_YOUR OBJECTIVE:_ Produce a copy of every line in the records that holds the string "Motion".

_DATA FOR ANALYSIS:_

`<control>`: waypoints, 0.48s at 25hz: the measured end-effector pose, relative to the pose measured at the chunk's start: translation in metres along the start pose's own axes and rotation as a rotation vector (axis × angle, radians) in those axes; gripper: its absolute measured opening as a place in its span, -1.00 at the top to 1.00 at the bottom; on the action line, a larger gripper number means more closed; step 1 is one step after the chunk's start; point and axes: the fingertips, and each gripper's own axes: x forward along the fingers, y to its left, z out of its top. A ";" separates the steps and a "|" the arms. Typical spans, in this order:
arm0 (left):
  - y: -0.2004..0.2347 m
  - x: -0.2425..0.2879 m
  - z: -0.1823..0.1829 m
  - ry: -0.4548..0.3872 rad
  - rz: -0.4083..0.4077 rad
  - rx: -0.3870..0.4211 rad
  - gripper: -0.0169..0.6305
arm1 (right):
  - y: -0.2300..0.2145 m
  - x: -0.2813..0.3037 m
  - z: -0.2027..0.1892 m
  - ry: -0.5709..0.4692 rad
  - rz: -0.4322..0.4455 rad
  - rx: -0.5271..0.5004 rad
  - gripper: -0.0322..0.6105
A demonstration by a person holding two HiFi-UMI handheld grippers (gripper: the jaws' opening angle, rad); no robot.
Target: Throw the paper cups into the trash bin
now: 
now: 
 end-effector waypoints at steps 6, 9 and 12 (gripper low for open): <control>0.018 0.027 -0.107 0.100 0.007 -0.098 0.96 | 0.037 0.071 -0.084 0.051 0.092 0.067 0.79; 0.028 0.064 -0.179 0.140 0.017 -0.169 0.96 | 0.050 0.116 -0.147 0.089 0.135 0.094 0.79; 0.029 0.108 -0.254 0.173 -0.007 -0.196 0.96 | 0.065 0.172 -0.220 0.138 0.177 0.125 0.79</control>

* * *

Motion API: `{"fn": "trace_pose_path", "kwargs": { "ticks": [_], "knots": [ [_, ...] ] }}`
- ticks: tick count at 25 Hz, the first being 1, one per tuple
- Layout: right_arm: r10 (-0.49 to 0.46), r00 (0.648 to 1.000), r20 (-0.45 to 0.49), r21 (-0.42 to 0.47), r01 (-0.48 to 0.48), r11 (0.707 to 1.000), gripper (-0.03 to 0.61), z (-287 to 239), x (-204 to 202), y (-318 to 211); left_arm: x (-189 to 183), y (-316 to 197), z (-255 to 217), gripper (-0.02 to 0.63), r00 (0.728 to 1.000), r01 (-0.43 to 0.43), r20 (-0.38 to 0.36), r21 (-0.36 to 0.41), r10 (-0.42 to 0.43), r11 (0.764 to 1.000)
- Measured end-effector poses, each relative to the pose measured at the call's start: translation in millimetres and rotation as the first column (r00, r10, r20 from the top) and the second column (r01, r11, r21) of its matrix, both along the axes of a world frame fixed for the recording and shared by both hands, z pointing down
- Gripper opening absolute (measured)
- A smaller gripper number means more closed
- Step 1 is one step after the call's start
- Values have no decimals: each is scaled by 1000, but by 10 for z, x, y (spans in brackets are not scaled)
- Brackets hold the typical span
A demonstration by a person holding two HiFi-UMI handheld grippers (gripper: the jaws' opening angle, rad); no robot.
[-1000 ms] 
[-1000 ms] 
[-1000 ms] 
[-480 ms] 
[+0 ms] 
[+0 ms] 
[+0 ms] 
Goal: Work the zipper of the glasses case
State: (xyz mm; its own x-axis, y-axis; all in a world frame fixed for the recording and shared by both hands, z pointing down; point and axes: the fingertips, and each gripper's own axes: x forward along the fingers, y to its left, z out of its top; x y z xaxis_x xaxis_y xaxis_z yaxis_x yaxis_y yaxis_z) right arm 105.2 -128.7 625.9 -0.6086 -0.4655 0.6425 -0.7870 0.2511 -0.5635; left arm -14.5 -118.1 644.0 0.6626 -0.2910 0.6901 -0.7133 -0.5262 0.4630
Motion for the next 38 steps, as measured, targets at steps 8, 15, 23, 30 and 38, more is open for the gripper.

_THE COMPLETED TASK:_
Motion API: `{"fn": "trace_pose_path", "kwargs": { "ticks": [_], "knots": [ [_, ...] ] }}`
Motion for the next 38 steps, as measured, targets at steps 8, 15, 23, 30 and 38, more is open for the gripper.

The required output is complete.